Eu estava pronto para viver dias bem arriscados.                                                                                                                                                            

 

— Moço, ô moço, me dá uma ajudazinha aqui? O sinhô sabe, mas é que eu num sô daqui do Rio não sinhô, e tô tendo de voltar pra minha terrinha, lá pras bandas de Pinda, o sinhô conhece?

— Não, mas... estou com pressa.

— Mas é disso mesmo que eu tava falando, porque também tô que tô numa pressa desgramada, porque minha mãe tá doente lá na terrinha, e eu tô que não me aguento pra voltar, e é por isso que eu tô muito precisado de falar com o moço, me desculpe se tomo seu tempo. Mas é que comprei esse bilhetinho aqui da loteria, trás anteontem, e deu o milhar inteiro, o sinhô pode conferir, mas não sei nem onde receber e eu tava querendo que o sinhô me ajudasse...

— Bem...

— É só me dar um adiantamento, e o sinhô fica com o bilhete, que eu nem sei mesmo onde receber!

— Só estou com alguns trocados.

— Ah, mas eu vi logo pelos seus olhos que o sinhô é dos honestos, vai me pagar direitinho o que vale, verdade?
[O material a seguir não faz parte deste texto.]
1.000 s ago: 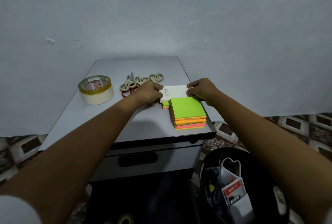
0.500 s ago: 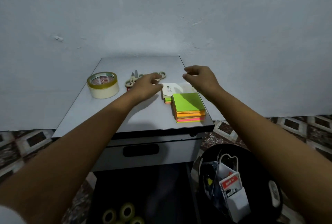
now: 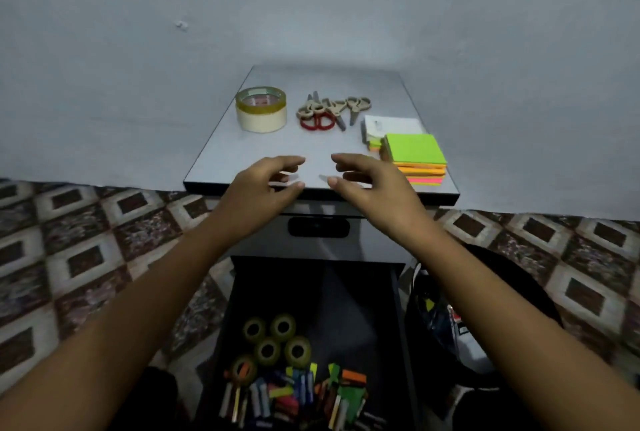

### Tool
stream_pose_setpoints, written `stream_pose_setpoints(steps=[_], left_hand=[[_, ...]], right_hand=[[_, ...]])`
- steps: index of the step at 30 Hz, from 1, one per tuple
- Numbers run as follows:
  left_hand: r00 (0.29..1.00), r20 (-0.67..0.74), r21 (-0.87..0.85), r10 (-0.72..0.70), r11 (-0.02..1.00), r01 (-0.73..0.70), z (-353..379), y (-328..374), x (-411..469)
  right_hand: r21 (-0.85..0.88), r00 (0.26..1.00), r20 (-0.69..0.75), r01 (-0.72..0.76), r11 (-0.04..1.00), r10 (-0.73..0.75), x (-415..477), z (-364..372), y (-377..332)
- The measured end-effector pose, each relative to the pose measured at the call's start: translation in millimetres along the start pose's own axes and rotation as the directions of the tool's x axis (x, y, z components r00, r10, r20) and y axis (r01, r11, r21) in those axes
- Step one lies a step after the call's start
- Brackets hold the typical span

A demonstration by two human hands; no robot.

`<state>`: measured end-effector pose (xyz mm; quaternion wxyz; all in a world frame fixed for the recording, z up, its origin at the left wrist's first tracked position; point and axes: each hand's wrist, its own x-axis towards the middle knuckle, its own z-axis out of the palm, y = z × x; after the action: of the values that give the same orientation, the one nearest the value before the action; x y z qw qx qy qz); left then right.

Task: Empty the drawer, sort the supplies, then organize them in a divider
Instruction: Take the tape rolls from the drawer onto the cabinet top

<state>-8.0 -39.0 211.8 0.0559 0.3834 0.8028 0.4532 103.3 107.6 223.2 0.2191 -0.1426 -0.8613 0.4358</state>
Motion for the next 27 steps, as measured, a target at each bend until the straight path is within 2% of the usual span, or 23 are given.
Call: stream_pose_setpoints(steps=[5,9,16,20,23,27], left_hand=[[0.995,-0.023,-0.027,-0.095,0.995,0.094,14.3,-49.7,-54.0],[0.978,0.014,-0.067,-0.207,0.976,0.207,35.3,-87.9,-86.2],[0.893,0.217,0.050,-0.394,0.918,0.393,85.3,-156.4,-120.3],[0.851,0.322,0.152,-0.415,0.910,0.386,109.1,-186.3,-131.9],[0.816,0.381,0.294,-0.436,0.893,0.340,122.8,-203.1,-136.4],[0.824,0.363,0.400,-0.435,0.871,0.284,136.1,-217.6,-134.9]], right_hand=[[-0.004,0.998,0.066,0.008,1.000,-0.008,-37.7,50.2,31.2],[-0.062,0.985,0.155,-0.067,0.996,0.075,-65.9,86.2,67.5],[-0.149,0.927,0.273,-0.222,0.964,0.256,-107.9,136.7,149.5],[-0.243,0.876,0.354,-0.252,0.937,0.328,-123.4,154.5,183.5],[-0.311,0.853,0.379,-0.247,0.918,0.358,-128.4,162.4,197.6],[-0.358,0.824,0.415,-0.242,0.902,0.385,-130.9,173.4,208.8]])
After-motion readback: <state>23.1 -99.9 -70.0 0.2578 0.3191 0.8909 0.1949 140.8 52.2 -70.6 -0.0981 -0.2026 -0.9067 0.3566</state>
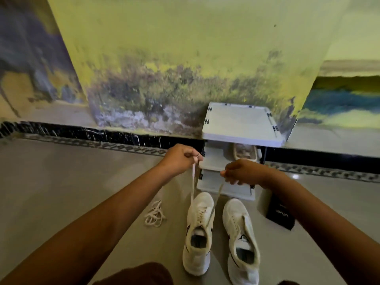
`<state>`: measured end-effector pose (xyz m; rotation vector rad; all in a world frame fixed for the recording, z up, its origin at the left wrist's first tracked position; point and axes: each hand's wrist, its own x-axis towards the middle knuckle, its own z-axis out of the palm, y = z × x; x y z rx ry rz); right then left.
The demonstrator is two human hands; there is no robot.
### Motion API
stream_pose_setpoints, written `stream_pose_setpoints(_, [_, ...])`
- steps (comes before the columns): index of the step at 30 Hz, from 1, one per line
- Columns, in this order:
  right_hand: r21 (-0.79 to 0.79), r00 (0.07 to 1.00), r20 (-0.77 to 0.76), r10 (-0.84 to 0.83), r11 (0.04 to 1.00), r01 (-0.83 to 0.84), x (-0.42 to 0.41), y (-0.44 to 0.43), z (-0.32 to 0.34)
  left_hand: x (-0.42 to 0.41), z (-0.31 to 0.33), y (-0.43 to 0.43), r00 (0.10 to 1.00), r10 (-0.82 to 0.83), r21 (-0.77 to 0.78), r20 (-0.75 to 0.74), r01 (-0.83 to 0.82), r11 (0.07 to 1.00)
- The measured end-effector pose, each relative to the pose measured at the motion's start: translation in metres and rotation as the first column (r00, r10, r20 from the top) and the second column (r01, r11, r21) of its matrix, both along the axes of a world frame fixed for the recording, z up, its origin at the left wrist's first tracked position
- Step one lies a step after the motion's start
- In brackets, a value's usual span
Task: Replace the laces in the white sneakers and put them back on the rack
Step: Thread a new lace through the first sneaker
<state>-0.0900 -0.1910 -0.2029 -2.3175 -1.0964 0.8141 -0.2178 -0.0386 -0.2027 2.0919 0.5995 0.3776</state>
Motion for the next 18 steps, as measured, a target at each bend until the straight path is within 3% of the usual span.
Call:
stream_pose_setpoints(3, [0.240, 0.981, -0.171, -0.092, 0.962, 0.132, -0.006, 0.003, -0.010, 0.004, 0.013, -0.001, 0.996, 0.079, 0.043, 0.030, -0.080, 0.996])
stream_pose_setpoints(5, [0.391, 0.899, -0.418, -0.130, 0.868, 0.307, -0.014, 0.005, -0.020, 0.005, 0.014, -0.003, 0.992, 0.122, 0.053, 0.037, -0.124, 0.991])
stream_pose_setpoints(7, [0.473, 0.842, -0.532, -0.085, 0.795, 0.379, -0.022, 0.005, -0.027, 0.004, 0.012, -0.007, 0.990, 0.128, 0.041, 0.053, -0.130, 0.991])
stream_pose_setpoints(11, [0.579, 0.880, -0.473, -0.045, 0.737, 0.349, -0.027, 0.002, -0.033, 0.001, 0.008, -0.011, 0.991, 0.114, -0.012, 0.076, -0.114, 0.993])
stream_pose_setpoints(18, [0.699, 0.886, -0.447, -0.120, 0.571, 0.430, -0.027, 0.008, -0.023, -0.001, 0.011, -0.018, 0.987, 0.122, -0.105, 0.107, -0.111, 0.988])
— Isso! Vou pagar exatamente o que vale.

O sujeito me pagava e partia, certo de ter dado o golpe do ano no caipira. Eu esquecia meu sotaque e voltava para o barraco do morro onde me abrigara. É incrível o número de pessoas que ainda querem bancar as espertas e compram um bilhetinho premiado. Foi assim que sobrevivi, com a barba por fazer, tênis sujo de terra, camisa xadrez. Mais uma vez, eu provava minha tese: o modo de falar me dava credibilidade.
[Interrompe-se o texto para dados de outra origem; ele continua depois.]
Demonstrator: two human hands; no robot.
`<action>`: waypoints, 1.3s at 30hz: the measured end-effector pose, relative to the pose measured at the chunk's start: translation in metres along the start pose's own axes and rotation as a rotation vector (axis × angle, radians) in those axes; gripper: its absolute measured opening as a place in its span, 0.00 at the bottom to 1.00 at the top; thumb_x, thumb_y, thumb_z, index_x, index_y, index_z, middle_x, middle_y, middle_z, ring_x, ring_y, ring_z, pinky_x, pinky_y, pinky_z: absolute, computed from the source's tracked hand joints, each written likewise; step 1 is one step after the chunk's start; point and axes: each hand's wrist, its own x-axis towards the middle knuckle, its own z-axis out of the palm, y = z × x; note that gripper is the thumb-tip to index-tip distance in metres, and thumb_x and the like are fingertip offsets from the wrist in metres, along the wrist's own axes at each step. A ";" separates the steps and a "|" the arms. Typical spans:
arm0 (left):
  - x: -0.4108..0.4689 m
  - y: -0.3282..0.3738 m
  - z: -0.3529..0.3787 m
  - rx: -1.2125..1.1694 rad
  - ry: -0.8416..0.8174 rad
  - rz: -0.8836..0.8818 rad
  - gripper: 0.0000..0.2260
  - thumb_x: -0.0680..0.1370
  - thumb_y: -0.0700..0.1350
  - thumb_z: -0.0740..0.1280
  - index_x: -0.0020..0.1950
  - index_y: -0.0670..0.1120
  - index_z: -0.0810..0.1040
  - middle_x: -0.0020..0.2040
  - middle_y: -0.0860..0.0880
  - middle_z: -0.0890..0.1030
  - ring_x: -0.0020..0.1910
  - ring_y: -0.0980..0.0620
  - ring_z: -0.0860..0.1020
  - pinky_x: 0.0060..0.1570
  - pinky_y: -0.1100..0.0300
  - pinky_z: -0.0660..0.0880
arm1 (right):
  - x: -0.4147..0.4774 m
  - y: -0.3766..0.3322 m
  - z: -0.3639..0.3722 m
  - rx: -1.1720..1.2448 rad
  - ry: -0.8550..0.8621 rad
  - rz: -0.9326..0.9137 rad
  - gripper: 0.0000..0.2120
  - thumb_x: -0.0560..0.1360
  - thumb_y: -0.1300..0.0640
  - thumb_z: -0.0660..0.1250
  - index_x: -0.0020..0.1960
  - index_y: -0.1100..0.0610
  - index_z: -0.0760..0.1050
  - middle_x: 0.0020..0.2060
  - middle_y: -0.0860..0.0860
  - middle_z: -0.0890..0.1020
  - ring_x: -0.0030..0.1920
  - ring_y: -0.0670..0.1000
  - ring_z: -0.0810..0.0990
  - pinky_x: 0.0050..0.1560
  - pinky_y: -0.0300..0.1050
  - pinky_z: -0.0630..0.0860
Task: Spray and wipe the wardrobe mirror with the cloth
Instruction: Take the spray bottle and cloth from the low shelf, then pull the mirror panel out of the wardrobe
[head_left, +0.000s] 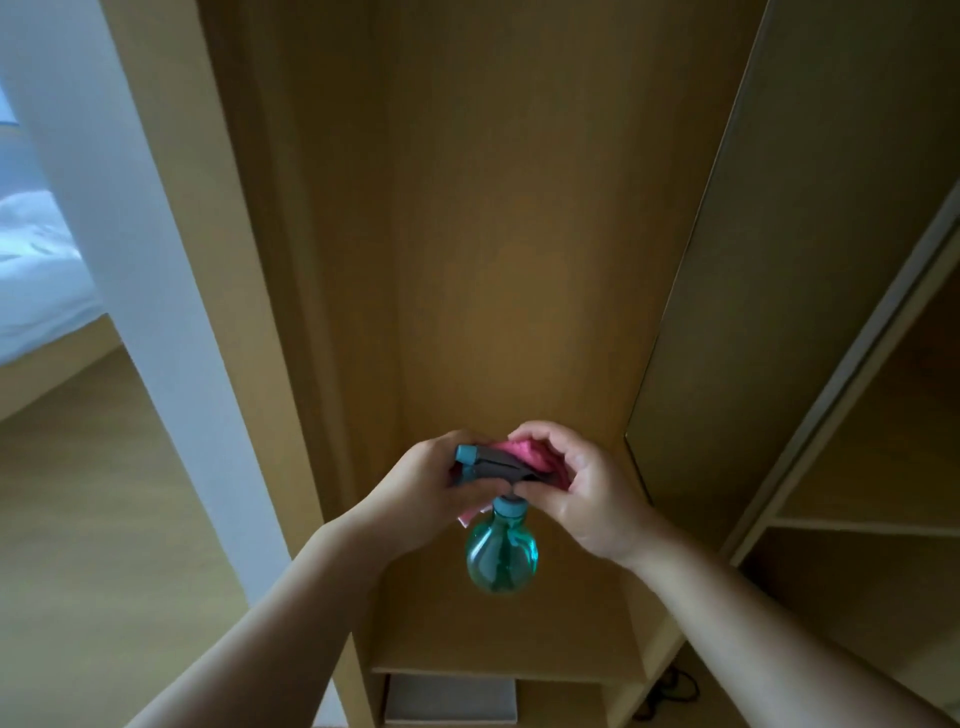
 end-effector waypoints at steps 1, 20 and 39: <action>0.006 0.018 -0.011 -0.003 0.009 0.013 0.09 0.74 0.45 0.74 0.48 0.58 0.78 0.42 0.54 0.84 0.37 0.54 0.83 0.34 0.65 0.78 | 0.008 -0.021 -0.009 -0.004 0.002 -0.008 0.20 0.72 0.66 0.70 0.57 0.44 0.76 0.51 0.44 0.82 0.56 0.49 0.81 0.57 0.45 0.79; 0.074 0.206 -0.056 0.058 0.088 0.160 0.04 0.76 0.45 0.71 0.47 0.50 0.77 0.35 0.51 0.85 0.29 0.49 0.83 0.25 0.60 0.78 | -0.009 -0.189 -0.166 -0.528 0.485 0.067 0.19 0.78 0.49 0.66 0.68 0.49 0.71 0.52 0.38 0.77 0.53 0.37 0.76 0.53 0.33 0.75; 0.101 0.236 -0.017 0.089 0.116 0.121 0.05 0.75 0.46 0.72 0.49 0.52 0.78 0.38 0.55 0.85 0.31 0.51 0.83 0.26 0.63 0.77 | 0.033 -0.152 -0.277 -0.475 0.754 0.367 0.22 0.80 0.58 0.63 0.73 0.52 0.64 0.66 0.51 0.76 0.64 0.53 0.77 0.53 0.41 0.73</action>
A vida na favela é dura. Um estranho como eu demora a se adaptar. Fui lento, cauteloso. Fiz poucos amigos. Andava cercado de malandros, mas nenhum sabia exatamente do que o outro vivia. A linguagem dos malandros é cautelosa e repleta de termos que funcionam como um código. Muitas palavras que todos usam nascem no meio da malandragem. Curtir, no sentido de viver um grande prazer, é uma delas. Da gíria dos malandros, passou a ser aceita no dia-a-dia das pessoas mais sérias. Outra palavra que vem sendo dita cada vez com maior frequência: galera. No vocabulário atual, quer dizer turma, grupo de pessoas afins. Foram os malandros que a tornaram viva, novamente. Porque, no sentido original, galera era um barco propulsionado pela força dos reinos de escravos condenados por algum crime.

Com cautela, fiz amizade com o pessoal do morro. Fui ajudado por uma nova paixão, que conheci numa roda de samba, no fim de semana: Valdete.
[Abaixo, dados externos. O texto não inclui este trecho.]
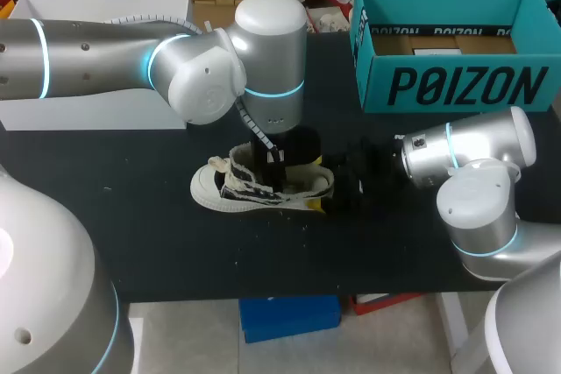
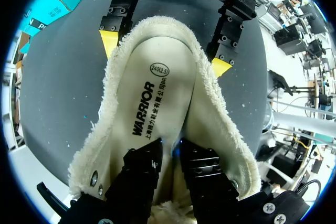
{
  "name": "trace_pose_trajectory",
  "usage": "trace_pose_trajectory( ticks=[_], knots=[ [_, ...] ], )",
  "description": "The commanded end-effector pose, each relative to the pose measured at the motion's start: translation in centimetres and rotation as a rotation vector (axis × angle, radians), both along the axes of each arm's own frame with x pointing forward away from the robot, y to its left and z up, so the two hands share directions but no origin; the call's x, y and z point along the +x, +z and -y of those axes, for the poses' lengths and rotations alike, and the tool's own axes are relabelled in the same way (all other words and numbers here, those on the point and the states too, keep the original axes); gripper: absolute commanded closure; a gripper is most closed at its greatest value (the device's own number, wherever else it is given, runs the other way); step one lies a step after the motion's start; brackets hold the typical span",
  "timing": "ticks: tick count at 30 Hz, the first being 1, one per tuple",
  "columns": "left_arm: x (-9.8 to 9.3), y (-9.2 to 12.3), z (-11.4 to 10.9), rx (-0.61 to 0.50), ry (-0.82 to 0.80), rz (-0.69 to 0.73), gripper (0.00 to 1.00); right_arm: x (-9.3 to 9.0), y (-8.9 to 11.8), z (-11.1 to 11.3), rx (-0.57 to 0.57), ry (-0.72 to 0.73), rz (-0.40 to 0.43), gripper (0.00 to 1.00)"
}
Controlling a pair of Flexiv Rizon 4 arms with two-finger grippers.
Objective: Take the shoe out of the shoebox, open the shoe tongue, remove and reinsert the insole, then place the shoe into the shoebox
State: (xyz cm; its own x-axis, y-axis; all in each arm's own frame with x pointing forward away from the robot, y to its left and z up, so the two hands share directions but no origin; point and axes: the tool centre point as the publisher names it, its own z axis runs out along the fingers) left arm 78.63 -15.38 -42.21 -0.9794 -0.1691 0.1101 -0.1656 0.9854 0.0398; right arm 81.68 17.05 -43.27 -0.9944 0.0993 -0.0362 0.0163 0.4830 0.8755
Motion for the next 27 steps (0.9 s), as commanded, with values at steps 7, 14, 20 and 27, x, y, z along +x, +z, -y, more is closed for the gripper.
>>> trace_pose_trajectory(
  ticks=[7, 14, 20, 27],
  knots=[
    [0.2, -5.2, -0.6, 0.076, 0.009, 0.188, 0.77, 0.1, -0.2, 0.1, 0.0, -0.002, -0.001, 1.0],
    [1.3, -7.5, -0.6, 0.084, -0.034, 0.22, 0.77, 0.1, -0.2, 0.1, 0.0, -0.002, -0.001, 1.0],
    [2.2, -9.6, -1.1, 0.112, -0.042, 0.3, 0.81, 0.1, -0.2, 0.1, 0.0, -0.002, -0.001, 1.0],
    [3.8, -11.2, -1.7, 0.14, -0.04, 0.393, 0.78, 0.1, -0.2, 0.1, 0.0, -0.002, -0.001, 1.0]
  ],
)
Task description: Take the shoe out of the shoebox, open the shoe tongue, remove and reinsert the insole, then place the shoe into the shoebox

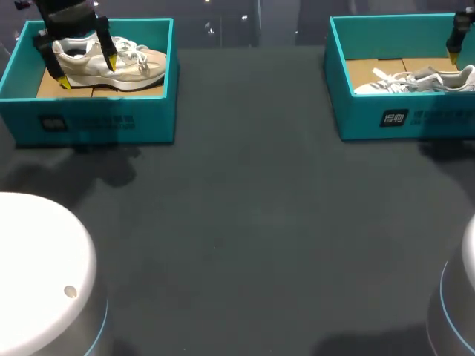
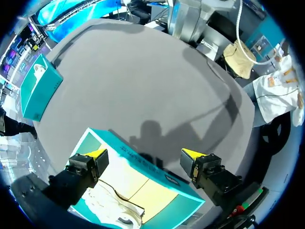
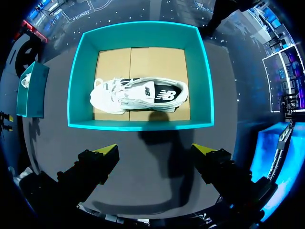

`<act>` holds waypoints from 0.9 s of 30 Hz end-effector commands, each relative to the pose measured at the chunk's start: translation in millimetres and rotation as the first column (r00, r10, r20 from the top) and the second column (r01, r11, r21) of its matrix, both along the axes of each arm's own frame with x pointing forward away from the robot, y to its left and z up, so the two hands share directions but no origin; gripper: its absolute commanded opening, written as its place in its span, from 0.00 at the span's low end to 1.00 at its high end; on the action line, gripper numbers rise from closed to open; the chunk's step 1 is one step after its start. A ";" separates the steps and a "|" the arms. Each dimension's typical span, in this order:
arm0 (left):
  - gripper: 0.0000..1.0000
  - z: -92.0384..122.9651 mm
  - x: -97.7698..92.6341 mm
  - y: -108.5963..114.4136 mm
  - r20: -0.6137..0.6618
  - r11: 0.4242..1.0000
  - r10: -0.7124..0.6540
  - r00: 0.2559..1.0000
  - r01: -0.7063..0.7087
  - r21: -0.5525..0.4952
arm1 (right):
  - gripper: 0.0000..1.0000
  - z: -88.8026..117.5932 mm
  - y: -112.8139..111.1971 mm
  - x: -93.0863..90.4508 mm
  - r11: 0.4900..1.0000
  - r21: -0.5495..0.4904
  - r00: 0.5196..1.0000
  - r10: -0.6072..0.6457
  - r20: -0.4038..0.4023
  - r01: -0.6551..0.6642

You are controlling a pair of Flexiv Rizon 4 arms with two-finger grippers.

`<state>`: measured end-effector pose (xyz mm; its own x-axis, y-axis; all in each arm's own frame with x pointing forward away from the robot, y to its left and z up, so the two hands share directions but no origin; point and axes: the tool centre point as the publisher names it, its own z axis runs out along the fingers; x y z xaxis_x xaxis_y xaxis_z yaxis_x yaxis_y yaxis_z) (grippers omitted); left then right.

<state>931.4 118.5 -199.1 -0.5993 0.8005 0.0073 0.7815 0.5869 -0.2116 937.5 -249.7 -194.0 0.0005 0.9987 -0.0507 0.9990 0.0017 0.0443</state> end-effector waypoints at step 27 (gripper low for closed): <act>1.00 -12.9 131.4 79.4 0.140 0.961 -0.277 0.951 0.271 0.058 | 1.00 -0.1 0.0 -0.4 1.000 -0.001 1.000 -0.001 0.001 0.001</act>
<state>1052.1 193.7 -204.2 -0.3661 0.9302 -0.0255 0.9294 0.3641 -0.0599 937.5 -249.8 -194.0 0.0007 0.9987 -0.0508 0.9990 0.0016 0.0445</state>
Não quero que.se pense que sou volúvel. Francamente, sempre coloquei minha missão acima de qualquer inclinação pessoal. Se me interessei por tantas mulheres, foi também pela chance de falar em ife, de divulgar minha palavra pessoal. Mas, desde o começa, senti uma vibração por Valdete. Morena, cabelo pixaim, blusa vermelha e bermudas brancas, ela, se contorcia na quadra da escola de samba. Era alguém, a quem gostaria de falar sobre ife. Cheguei até ela, no melhor estilo da malandragem:

— Tá a fim de uma loira gelada?

Ela me olhou surpresa:

— Qual é a tua, não vê que estou com meu gato?

Esfriei. Não queria levar tapas de namorados raivosos. Examinei quem estava na direção de seu olhar. Um garotinho preto me encarou, com ar selvagem:

— Não mexe com a minha mãe!

Estiquei meu melhor sorriso:

— Dá um tempo, simpatia. Deixa a tua mãe se divertir.

Ela riu, alegre. Um rapaz aproximou-se.

— Esse aí tá te torrando, Dete?

— Deixa ele falar, Pinhão. Falar num mata.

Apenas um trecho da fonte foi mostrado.